ブラジルW杯通信BACK NUMBER
W杯初戦で勝点を得た'02年と'10年。
日本に必要な「情報戦」の仕掛け方。
text by
戸塚啓Kei Totsuka
photograph byGetty Images
posted2014/05/12 10:40
2002年の日韓W杯で日本に史上初の勝ち点、勝利、グループリーグ突破をもたらしたフィリップ・トゥルシエ。現在は中国スーパーリーグ、深セン紅鑽を指揮している。
ザックジャパンのスタメンはすぐに思い浮かぶ。
この原稿を書いている時点で、ワールドカップの登録メンバーは発表されていない。それでも、日本のスタメンはすぐに思い浮かぶ。不確定要素を含むのは現時点でピッチから離れている吉田麻也、内田篤人、長谷部誠のポジションだが、代役を捜し当てるのは難しくない。
コートジボワールを率いるラムシも、おそらくは同じことを考えているだろう。吉田の代わりを森重真人が務め、内田が欠場するなら酒井宏樹が右サイドを担い、長谷部の回復具合が芳しくなければ山口蛍が登場するのは、日本の映像を集めれば推測できる。ラムシだけでなく、誰にでも。
ヒディンクが感じた猜疑心と、秘策への恐怖感。
あとひとつだけ、古いトピックを添えておきたい。
'06年のワールドカップ初戦で対戦したオーストラリアのヒディンク監督は、日本戦が始まってすぐに「やったぜ!」と思ったという。頭のなかに貼り付いて消えなかった猜疑心が、取り除かれたからだった。
彼が懸念していたのは、日本の前線だった。ワールドカップの4カ月前に行なわたアメリカ戦に、日本が1トップで臨んでいたからである。

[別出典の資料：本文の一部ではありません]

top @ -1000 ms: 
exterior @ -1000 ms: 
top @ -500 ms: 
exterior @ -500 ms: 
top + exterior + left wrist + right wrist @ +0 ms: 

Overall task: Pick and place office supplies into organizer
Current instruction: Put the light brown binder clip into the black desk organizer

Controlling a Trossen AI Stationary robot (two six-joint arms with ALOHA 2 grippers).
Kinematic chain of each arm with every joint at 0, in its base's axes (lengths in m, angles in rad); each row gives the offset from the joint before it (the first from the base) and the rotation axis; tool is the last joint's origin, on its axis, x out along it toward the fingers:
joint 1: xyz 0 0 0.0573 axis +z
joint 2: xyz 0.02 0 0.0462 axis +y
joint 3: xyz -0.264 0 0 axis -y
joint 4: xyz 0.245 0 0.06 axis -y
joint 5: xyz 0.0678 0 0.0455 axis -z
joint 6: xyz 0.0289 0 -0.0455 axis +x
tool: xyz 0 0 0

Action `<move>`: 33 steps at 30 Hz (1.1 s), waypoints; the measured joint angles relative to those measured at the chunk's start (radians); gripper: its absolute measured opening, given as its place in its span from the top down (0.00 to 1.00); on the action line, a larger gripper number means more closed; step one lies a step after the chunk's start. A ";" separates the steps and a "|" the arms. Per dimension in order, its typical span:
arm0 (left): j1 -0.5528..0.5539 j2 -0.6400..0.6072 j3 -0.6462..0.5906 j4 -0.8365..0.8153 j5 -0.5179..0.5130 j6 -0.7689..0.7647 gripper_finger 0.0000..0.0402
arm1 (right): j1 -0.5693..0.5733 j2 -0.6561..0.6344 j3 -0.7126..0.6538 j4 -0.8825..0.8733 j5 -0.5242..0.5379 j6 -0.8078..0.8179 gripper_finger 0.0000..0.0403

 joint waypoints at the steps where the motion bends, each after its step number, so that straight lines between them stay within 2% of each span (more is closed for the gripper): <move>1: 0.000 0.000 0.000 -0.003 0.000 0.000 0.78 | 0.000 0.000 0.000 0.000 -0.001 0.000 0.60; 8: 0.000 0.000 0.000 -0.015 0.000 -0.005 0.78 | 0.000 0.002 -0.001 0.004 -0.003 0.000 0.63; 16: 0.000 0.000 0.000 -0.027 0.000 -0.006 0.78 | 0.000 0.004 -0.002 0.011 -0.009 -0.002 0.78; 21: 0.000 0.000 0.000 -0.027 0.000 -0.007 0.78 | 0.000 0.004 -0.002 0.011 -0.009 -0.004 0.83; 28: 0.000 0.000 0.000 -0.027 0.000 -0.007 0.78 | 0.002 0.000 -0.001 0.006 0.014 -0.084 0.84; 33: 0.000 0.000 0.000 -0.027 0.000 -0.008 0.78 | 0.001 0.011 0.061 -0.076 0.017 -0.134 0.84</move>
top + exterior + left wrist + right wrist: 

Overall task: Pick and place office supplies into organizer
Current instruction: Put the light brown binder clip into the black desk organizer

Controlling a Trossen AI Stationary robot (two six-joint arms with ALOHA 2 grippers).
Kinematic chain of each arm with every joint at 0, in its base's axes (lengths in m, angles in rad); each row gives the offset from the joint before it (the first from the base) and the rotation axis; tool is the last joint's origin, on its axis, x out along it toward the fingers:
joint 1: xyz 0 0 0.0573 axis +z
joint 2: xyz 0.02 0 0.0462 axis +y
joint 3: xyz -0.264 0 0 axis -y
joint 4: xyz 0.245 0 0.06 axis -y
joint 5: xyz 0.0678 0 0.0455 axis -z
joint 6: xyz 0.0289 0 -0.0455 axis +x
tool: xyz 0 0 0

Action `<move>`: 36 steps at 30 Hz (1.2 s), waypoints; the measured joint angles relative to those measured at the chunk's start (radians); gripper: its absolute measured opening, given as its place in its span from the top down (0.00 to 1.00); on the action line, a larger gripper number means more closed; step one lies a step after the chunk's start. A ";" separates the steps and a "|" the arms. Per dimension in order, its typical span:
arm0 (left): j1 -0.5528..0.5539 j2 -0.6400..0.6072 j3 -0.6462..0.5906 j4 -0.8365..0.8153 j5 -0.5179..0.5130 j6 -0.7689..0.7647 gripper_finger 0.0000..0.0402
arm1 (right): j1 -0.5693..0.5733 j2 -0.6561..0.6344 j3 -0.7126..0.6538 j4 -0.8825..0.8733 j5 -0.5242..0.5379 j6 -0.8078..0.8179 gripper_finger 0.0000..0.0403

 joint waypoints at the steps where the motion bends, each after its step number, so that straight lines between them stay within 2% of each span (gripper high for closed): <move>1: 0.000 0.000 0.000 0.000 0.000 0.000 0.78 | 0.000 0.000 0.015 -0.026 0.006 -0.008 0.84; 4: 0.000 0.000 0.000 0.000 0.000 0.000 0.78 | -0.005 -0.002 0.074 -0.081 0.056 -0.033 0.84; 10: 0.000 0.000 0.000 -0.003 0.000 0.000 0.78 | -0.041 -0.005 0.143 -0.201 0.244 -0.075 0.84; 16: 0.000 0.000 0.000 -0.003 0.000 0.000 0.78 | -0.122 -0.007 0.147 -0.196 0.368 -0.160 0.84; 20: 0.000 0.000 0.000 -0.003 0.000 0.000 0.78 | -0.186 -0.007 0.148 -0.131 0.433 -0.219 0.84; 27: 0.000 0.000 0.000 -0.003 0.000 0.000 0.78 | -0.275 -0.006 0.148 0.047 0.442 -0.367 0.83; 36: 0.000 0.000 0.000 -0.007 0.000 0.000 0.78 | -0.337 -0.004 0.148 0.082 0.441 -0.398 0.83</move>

久保竜彦の1トップは機能したと言えず、その後のテストマッチは4-4-2と3-5-2を併用するパターンへ戻った。それでも、オーストラリアとタイプ的に近いアメリカ戦で1トップを試した事実は、ヒディンクの胸でしこりのように凝り固まっていた。自分の知らないところで磨きをかけ、とっておきの秘策として持ち出してくるのではないかとの疑念は、キックオフまで消えることがなかったというのだ。
ザックことアルベルト・ザッケローニ監督のチームは、自分たちの強みをぶつけることで勝利をつかもうとしている。おそらくそれは、日本サッカーに関心を抱く者の理解を得られているはずだ。